Indianapolis Immigration Court opening in 2023

Major changes are on the horizon for Hoosier immigration lawyers and their clients.

On April 19, Gail Montenegro, the Executive Office of Immigration Review’s Midwest regional public information officer, confirmed to Indiana Lawyer that an immigration court will open in Indianapolis in 2023. The court will have around 40 employees, including judges, she said.

There are currently 68 immigration courts across the country with 600 judges. The Chicago Immigration Court — which is currently assigned to cases from Illinois, Indiana and Wisconsin — falls under the jurisdiction of the Office of the Chief Immigration Judge, which is a component of the EOIR under the Department of Justice.

According to the DOJ, the EOIR’s primary mission is to adjudicate immigration cases “in a careful and timely manner, including cases involving detained aliens, criminal aliens, and aliens seeking asylum as a form of relief from removal, while ensuring the standards of due process and fair treatment for all parties involved.”

Since immigration courts are administrative, they will not impact the Northern and Southern Indiana Districts.

Under the current system, immigration judges are selected by the U.S. attorney general.

The news comes as the record backlog in the immigration court system continues to grow.

As of Jan. 19, there were 1,503,931 pending cases in immigration courts across the country, according to the EOIR. Data published by the Transactional Records Access Clearinghouse at Syracuse University shows the current backlog of cases in immigration courts at a record of almost 1.7 million in the U.S. The most recent TRAC report showed there are 185,322 pending cases in the Chicago court, with 43,897 of those cases coming from Indiana.
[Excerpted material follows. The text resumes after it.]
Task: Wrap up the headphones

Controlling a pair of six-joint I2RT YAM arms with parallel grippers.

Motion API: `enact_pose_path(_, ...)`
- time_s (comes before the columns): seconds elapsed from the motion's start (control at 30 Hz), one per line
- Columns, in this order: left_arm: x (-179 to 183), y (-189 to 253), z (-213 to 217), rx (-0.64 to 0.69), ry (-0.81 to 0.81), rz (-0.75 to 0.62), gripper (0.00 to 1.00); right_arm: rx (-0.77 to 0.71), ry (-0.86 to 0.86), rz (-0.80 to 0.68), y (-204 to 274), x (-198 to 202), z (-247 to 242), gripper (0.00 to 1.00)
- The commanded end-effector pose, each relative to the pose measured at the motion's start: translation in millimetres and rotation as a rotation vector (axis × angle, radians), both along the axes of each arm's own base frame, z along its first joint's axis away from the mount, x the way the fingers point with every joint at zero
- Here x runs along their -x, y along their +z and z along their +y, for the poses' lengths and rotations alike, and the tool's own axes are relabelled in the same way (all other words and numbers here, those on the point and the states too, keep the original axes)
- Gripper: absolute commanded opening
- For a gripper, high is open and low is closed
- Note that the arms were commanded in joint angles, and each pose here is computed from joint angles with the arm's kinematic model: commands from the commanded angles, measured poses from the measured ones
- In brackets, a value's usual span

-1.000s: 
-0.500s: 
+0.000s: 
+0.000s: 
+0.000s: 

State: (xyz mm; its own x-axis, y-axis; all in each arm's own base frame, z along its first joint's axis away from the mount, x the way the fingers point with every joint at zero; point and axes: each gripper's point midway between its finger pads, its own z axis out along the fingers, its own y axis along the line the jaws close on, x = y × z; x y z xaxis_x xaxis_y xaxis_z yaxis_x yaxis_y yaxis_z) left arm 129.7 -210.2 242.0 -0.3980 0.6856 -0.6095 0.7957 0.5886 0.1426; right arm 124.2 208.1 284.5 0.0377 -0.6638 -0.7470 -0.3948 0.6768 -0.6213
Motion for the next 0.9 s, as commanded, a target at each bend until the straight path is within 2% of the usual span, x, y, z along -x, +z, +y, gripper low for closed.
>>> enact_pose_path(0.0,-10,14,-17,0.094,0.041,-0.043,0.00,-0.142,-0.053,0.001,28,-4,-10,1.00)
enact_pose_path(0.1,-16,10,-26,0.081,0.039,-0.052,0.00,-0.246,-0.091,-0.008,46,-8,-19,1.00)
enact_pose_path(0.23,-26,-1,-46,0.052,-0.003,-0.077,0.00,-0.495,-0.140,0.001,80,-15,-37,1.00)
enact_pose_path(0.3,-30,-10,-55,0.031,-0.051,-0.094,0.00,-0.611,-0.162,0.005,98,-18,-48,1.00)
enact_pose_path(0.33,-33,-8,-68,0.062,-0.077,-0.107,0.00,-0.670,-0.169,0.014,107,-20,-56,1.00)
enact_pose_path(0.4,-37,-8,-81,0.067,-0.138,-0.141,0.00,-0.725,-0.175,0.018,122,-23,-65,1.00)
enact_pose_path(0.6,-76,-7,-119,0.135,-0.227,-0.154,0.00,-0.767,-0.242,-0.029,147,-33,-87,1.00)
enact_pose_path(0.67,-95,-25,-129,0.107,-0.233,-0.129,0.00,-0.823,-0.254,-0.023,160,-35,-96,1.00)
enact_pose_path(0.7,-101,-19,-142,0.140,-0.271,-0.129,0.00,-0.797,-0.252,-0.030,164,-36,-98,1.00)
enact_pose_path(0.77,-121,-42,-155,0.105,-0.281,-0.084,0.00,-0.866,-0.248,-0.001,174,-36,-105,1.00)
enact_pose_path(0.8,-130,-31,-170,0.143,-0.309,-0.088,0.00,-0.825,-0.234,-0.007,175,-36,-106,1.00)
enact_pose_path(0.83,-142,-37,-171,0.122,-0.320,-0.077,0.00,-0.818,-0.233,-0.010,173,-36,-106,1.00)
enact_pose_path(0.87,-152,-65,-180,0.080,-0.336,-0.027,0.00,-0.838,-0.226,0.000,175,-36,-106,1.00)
The Indianapolis Immigration Court, which Montenegro said will serve the state of Indiana, will be in the Minton-Capehart Federal Building, located at 575 N. Pennsylvania St. Additional details on the timeline, hiring plans and caseload are not available at this time, she said.

The DOJ doesn’t break out the budget costs for opening individual immigration courts, but its fiscal year 2022 proposed budget requests an additional $177.5 million for “immigration-related program enhancements,” which includes expanding adjudicatory capacity.

The Indianapolis Immigration Court will be housed in the Minton-Capehart Federal Building downtown. (IL photo/Jordan Morey)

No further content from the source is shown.